*Supplied data*.
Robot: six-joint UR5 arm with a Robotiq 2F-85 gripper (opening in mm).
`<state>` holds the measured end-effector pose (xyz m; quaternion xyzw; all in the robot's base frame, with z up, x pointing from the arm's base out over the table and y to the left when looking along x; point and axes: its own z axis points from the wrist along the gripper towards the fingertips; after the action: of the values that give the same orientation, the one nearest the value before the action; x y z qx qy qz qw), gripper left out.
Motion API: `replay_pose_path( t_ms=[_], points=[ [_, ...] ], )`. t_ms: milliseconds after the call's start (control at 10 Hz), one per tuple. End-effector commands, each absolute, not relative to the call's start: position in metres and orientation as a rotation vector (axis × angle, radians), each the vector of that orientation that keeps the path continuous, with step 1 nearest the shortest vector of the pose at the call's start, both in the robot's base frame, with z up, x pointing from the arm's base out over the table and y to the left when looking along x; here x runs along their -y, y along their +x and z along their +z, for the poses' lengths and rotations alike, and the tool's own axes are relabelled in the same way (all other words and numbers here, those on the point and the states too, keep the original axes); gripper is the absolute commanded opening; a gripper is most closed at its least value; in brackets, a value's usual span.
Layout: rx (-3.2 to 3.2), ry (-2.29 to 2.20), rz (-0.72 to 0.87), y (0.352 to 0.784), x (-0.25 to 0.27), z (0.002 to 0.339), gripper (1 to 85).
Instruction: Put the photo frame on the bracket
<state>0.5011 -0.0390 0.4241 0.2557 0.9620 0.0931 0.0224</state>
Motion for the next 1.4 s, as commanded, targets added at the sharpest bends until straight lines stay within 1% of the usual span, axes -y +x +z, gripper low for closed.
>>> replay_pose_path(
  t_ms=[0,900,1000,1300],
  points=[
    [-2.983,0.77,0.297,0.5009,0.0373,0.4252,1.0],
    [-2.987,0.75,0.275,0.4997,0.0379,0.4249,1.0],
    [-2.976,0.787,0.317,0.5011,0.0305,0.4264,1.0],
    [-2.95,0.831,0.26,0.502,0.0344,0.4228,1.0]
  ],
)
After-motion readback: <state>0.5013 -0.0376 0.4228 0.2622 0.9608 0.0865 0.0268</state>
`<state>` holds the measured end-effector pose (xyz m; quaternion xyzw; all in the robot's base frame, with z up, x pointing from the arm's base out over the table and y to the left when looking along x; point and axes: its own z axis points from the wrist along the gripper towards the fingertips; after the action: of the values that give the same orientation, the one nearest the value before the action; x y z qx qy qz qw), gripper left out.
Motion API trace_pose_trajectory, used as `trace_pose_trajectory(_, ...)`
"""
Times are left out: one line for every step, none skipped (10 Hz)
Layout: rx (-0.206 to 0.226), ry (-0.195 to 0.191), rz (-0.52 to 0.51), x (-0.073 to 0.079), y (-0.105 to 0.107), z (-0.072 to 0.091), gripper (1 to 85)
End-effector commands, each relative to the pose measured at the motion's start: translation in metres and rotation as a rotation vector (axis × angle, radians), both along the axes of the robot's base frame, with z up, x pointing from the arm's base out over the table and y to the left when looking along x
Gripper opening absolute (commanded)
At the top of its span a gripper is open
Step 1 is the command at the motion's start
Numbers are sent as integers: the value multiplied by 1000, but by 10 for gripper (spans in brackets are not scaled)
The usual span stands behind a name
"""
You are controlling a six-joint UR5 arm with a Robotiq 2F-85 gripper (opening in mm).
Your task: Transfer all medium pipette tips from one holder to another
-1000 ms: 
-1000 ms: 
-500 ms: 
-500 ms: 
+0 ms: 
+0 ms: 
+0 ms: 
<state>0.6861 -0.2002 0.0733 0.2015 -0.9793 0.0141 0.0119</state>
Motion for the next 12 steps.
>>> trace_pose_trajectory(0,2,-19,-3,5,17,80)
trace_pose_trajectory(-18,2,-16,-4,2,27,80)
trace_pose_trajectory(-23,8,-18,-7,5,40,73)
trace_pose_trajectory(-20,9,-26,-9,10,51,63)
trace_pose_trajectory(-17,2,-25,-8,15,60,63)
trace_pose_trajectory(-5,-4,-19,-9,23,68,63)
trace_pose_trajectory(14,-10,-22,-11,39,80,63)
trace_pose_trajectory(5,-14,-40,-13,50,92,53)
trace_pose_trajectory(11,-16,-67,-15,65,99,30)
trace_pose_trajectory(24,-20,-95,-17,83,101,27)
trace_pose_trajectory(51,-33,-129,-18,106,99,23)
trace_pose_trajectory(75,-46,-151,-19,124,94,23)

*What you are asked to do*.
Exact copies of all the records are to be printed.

*Written response*.
Robot: six-joint UR5 arm with a Robotiq 2F-85 gripper (opening in mm).
`<state>` holds the measured end-effector pose (xyz m; quaternion xyzw; all in the robot's base frame, with z up, x pointing from the arm's base out over the table and y to the left when looking along x; point and axes: its own z axis points from the wrist along the gripper towards the fingertips; after the action: of the values that give the same orientation, the one nearest the value before the action; x y z qx qy qz qw), gripper left out.
Motion API: `replay_pose_path( t_ms=[_], points=[ [_, ...] ], )`. t_ms: milliseconds after the call's start (control at 10 Hz), one per tuple. End-effector commands, each absolute, not relative to the call's start: position in metres and orientation as a rotation vector (axis × angle, radians), each the vector of that orientation that keeps the path continuous, with step 1 nearest the shortest vector of the pose at the call's start, both in the robot's base frame, with z up, x pointing from the arm's base out over the table and y to the left when looking along x; here x runs along their -y, y along their +x and z along their +z, for the poses' lengths and rotations alike, and the tool's own axes are relabelled in the same way (all other words and numbers here, those on the point and the states too, keep the original axes); gripper is the absolute commanded opening; a gripper is most closed at its least value; in brackets, a value's usual span.
Layout: rx (-3.2 to 3.2), ry (-2.29 to 2.20), rz (-0.72 to 0.87), y (0.352 to 0.784), x (-0.25 to 0.27), z (0.002 to 0.339), gripper (1 to 85).
Instruction: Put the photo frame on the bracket
<state>0.5011 -0.0390 0.4241 0.2557 0.9620 0.0931 0.0224</state>
Motion for the next 1.4 s, as commanded, targets added at the sharpest bends until straight lines stay within 1% of the usual span, axes -y +x +z, gripper low for closed.
>>> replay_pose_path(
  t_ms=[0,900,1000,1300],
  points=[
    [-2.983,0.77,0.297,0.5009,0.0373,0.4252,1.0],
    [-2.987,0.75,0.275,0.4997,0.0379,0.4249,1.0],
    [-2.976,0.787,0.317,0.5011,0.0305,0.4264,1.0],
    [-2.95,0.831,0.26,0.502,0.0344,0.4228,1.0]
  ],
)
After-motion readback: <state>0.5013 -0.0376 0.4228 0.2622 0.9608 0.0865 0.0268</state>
`<state>` holds the measured end-effector pose (xyz m; quaternion xyzw; all in the robot's base frame, with z up, x pointing from the arm's base out over the table and y to the left when looking along x; point and axes: its own z axis points from the wrist along the gripper towards the fingertips; after the action: of the values that give the same orientation, the one nearest the value before the action; x y z qx qy qz qw), gripper left out.
Motion API trace_pose_trajectory, used as `trace_pose_trajectory(_, ...)`
"""
Times are left out: one line for every step, none skipped (10 Hz)
Layout: rx (-0.206 to 0.226), ry (-0.195 to 0.191), rz (-0.52 to 0.51), x (-0.073 to 0.079), y (-0.105 to 0.107), z (-0.072 to 0.091), gripper (1 to 85)
End-effector commands, each relative to the pose measured at the motion's start: translation in metres and rotation as a rotation vector (axis × angle, radians), both along the axes of the robot's base frame, with z up, x pointing from the arm's base out over the table and y to the left when looking along x
Gripper opening absolute (commanded)
At the top of its span a gripper is open
Step 1 is the command at the motion's start
Numbers are sent as integers: the value multiplied by 1000, but by 10 for gripper (spans in brackets are not scaled)
The usual span stands behind a name
"""
You are controlling a six-joint UR5 arm with a Robotiq 2F-85 gripper (opening in mm).
Your task: Transfer all medium pipette tips from one holder to another
-1000 ms: 
-1000 ms: 
-500 ms: 
-500 ms: 
+0 ms: 
+0 ms: 
+0 ms: 
<state>0.6861 -0.2002 0.0733 0.2015 -0.9793 0.0141 0.0119</state>
Motion for the next 12 steps.
>>> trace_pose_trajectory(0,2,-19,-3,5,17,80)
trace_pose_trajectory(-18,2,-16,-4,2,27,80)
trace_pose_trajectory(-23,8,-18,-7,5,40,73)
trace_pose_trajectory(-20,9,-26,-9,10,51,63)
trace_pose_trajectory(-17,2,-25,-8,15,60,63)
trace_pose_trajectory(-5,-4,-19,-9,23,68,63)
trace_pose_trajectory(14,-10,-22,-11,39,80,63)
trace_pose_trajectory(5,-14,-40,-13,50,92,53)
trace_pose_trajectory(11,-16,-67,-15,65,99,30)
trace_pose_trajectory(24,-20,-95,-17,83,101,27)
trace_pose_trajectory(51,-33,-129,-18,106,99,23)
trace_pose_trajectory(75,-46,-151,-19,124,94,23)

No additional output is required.